§ ASSIGNMENT
Which lines hold the word "start"? Copy each of them from the material.

|---|

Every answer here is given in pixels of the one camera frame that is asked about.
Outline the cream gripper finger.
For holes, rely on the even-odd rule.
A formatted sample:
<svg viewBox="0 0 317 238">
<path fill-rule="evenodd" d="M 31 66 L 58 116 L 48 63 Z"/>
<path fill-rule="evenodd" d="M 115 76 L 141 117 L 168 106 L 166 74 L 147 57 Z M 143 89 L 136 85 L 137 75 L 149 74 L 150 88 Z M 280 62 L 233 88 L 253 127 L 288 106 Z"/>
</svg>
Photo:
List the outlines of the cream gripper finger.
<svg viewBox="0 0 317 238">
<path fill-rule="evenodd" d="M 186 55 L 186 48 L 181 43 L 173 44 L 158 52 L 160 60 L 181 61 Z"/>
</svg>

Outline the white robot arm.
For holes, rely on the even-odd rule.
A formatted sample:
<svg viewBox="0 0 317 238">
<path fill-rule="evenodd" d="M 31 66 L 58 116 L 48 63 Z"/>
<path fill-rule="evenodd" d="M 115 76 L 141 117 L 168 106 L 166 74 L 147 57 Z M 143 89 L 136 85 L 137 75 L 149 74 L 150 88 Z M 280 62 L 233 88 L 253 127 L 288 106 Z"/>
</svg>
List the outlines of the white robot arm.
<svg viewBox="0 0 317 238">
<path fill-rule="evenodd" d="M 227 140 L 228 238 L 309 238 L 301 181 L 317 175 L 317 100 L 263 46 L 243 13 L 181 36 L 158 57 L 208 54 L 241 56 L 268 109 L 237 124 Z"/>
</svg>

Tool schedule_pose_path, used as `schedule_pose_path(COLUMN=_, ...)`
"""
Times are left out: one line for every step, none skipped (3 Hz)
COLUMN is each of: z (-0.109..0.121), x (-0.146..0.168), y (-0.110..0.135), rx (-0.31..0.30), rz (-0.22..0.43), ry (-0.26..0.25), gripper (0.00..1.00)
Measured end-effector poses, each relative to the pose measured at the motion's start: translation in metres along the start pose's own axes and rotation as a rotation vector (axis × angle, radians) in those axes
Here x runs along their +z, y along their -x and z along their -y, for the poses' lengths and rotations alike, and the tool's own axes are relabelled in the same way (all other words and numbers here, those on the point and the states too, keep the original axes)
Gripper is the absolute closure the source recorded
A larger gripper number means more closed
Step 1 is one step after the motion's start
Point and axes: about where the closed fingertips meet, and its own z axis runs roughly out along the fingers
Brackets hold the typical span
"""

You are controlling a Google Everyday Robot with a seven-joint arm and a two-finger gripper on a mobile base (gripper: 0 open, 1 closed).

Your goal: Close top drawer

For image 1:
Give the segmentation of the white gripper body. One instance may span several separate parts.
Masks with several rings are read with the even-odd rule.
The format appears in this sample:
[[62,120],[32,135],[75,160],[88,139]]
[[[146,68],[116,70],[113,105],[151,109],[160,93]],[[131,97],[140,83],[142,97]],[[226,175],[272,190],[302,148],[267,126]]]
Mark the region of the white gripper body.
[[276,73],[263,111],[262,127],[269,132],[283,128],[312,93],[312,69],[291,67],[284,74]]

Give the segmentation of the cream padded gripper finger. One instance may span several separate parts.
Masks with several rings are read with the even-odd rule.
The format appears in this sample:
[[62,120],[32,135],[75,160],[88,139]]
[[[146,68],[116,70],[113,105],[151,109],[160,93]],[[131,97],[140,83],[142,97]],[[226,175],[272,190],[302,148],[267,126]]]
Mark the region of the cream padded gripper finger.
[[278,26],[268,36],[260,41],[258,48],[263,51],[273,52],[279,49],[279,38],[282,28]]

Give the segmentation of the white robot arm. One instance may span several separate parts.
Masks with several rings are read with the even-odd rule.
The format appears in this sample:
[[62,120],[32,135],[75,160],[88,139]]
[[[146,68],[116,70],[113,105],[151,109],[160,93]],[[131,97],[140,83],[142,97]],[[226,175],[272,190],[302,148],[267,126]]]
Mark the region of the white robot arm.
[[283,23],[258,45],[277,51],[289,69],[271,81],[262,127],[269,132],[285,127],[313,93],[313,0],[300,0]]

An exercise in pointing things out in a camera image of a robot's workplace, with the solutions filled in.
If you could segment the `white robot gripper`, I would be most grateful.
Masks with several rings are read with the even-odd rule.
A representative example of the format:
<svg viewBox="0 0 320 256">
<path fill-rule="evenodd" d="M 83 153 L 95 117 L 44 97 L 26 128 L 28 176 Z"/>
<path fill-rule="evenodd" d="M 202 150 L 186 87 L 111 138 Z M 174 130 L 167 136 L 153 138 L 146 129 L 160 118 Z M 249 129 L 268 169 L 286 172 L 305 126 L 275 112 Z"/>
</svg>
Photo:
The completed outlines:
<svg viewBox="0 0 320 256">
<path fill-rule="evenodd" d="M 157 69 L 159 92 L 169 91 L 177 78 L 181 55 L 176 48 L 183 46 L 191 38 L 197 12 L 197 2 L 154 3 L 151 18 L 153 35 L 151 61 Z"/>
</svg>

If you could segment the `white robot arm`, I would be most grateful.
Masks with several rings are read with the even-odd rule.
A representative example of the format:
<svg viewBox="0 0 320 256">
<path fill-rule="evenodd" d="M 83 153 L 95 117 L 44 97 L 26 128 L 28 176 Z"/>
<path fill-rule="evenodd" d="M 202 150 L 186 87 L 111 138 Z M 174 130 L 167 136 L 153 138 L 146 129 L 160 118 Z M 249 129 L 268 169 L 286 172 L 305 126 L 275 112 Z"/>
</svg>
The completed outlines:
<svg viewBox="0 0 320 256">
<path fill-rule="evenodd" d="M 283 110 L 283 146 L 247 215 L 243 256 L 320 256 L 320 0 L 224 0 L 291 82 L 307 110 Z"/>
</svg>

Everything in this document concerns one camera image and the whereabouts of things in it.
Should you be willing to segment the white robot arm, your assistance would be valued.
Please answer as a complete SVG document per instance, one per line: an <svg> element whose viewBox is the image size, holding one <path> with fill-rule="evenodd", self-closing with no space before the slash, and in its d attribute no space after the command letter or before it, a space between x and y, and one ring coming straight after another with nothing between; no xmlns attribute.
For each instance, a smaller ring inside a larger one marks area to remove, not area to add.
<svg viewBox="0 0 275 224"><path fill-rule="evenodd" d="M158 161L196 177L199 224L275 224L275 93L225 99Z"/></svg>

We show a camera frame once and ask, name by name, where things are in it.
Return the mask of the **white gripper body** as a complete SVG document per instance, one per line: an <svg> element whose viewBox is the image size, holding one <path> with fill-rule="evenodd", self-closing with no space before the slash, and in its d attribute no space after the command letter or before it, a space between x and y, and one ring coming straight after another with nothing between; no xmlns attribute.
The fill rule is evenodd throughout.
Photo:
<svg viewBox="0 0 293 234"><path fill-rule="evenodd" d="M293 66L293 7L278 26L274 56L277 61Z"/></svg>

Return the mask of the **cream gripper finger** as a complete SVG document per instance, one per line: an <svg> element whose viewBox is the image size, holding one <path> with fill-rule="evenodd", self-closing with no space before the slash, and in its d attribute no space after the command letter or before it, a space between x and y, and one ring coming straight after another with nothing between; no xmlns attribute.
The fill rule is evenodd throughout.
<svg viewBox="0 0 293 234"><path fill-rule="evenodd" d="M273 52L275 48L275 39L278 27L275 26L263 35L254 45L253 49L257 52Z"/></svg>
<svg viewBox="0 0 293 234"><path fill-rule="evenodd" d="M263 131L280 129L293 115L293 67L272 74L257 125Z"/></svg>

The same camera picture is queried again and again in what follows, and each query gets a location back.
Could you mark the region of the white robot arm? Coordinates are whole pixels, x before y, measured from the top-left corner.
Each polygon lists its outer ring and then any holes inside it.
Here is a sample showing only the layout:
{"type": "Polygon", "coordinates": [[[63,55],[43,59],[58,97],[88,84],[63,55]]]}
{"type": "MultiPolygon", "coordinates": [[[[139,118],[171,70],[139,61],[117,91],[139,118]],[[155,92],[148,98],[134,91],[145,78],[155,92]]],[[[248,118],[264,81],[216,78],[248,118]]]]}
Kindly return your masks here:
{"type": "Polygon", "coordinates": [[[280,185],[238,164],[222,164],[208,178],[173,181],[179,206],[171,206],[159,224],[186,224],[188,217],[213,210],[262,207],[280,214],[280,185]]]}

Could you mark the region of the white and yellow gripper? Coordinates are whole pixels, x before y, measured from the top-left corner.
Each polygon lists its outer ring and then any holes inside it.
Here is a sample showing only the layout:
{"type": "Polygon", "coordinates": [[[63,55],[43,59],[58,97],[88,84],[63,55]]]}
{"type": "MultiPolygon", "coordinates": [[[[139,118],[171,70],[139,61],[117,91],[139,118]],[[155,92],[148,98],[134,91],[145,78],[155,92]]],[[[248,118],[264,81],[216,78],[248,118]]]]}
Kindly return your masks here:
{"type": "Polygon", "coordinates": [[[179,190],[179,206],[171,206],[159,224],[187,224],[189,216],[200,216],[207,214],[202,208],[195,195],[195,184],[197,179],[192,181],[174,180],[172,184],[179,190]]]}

|---|

§ ANSWER SECTION
Measured end-effector poses, each relative to the pose measured at the motion's start: translation in metres along the start pose's own axes and rotation as a rotation vector (axis × angle, radians) in those axes
Step 1 is one step after the motion's start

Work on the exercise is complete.